В комнату вошла мисс Уилкинсон, которая сперва из деликатности не показывалась, чтобы дать мистеру и миссис Кэри возможность поздороваться с племянником наедине.
— Познакомься с мисс Уилкинсон, Филип, — сказала миссис Кэри.
— Блудный сын вернулся под отчий кров, — произнесла та, протягивая руку. — Я принесла блудному сыну розу в петлицу.
С веселой улыбкой она приколола к лацкану Филипа цветок, сорванный ею в саду. Филип покраснел и почувствовал себя неловко. Он знал, что мисс Уилкинсон — дочь священника, у которого когда-то был помощником дядя Уильям. Дочерей священников он повидал на своем веку немало; все они носили плохо сшитые платья и грубую обувь. Одевались они, как правило, во все черное (в детские годы Филипа жены и дочери священнослужителей избегали ярких нарядов), волосы причесывали кое-как и распространяли вызывающий запах туго накрахмаленного белья. Женственность считалась у них чем-то неприличным; все они, старые и молодые, были похожи друг на друга и воинствующе религиозны. Близость к церкви побуждала их смотреть на все остальное человечество властно и несколько свысока.

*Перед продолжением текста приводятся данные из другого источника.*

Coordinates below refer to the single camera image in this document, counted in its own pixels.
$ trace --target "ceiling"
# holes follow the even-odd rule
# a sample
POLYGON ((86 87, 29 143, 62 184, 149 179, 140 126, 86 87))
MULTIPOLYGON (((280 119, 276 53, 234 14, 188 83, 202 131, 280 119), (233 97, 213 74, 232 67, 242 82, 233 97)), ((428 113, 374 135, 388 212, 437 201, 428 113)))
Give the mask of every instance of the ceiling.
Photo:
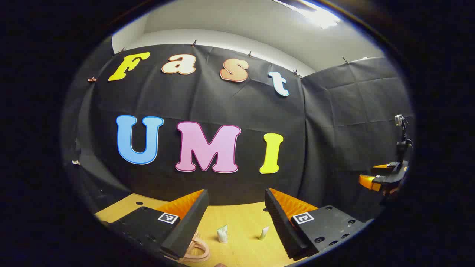
POLYGON ((149 13, 145 34, 206 29, 244 36, 275 47, 318 71, 383 52, 343 20, 323 29, 272 0, 176 0, 149 13))

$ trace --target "wooden table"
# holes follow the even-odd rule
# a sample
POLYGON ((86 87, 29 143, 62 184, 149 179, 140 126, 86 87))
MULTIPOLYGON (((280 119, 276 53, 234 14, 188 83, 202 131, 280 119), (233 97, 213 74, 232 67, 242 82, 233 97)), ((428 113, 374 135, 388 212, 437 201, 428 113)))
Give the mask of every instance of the wooden table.
MULTIPOLYGON (((111 223, 141 206, 156 209, 165 203, 167 201, 131 194, 95 215, 100 220, 111 223)), ((184 264, 191 267, 214 267, 218 263, 227 267, 283 267, 294 263, 288 258, 272 219, 268 212, 263 211, 264 208, 264 202, 208 206, 198 226, 198 233, 208 244, 211 257, 204 262, 184 264), (227 244, 219 243, 216 233, 216 229, 224 225, 228 225, 227 244), (267 237, 260 241, 258 238, 262 228, 266 226, 269 226, 267 237)), ((192 254, 199 255, 202 251, 195 248, 192 254)))

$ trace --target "blue letter u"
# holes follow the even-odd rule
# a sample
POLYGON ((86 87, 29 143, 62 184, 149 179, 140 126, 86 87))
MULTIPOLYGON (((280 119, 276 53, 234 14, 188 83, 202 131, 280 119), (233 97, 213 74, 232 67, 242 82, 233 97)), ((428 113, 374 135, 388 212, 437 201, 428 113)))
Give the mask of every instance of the blue letter u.
POLYGON ((132 148, 132 126, 137 123, 137 118, 130 115, 118 116, 117 147, 119 154, 128 162, 134 164, 148 164, 157 157, 158 128, 163 125, 159 117, 145 117, 142 123, 147 127, 145 151, 139 153, 132 148))

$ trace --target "white tube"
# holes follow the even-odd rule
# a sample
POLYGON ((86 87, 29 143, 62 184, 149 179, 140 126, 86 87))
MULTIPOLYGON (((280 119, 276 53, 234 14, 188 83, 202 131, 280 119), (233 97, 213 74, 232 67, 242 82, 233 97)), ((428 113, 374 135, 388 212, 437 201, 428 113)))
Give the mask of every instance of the white tube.
POLYGON ((217 230, 218 232, 218 240, 220 243, 227 244, 228 243, 228 226, 225 225, 217 230))
POLYGON ((262 232, 261 232, 261 236, 259 237, 259 240, 264 240, 264 238, 266 238, 267 236, 267 231, 269 230, 269 226, 267 226, 266 228, 262 229, 262 232))

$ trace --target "letter m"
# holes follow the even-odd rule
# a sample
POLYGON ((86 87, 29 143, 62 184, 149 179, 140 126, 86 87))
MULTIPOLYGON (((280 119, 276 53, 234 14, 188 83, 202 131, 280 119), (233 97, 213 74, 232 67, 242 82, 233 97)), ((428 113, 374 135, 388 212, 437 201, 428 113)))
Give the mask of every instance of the letter m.
POLYGON ((212 169, 215 172, 236 172, 235 164, 236 140, 241 129, 233 125, 221 126, 210 143, 206 140, 199 123, 181 122, 177 125, 181 132, 180 162, 175 168, 181 172, 193 172, 196 165, 192 162, 195 155, 201 170, 206 171, 216 156, 216 164, 212 169))

Мисс Уилкинсон выглядела совсем иначе. На ней было платье из белого муслина с узором из серых цветов, на ногах ажурные чулки и остроносые туфли на высоких каблуках. Неопытному Филипу показалось, что одета она очень нарядно, — он не понимал, что ее платье отдает дешевым шиком. Волосы ее были тщательно причесаны, и посреди лба красовался туго закрученный локон — черный как смоль, жесткий и блестящий; казалось, ничто не может привести его в беспорядок. Глаза у нее были большие и черные, а нос слегка орлиный; в профиль она напоминала хищную птицу, однако, если смотреть на нее спереди, казалась даже привлекательной. Она часто улыбалась, но рот у нее был большой, и ей приходилось прятать слишком крупные и желтые, зубы. Но больше всего Филипа смутило то, что мисс Уилкинсон была густо напудрена: он придерживался весьма строгих взглядов на то, как должна вести себя женщина, и считал, что даме неприлично пудриться; однако мисс Уилкинсон, безусловно, была леди: ведь отец ее принадлежал к духовному званию, а всякий священник — джентльмен.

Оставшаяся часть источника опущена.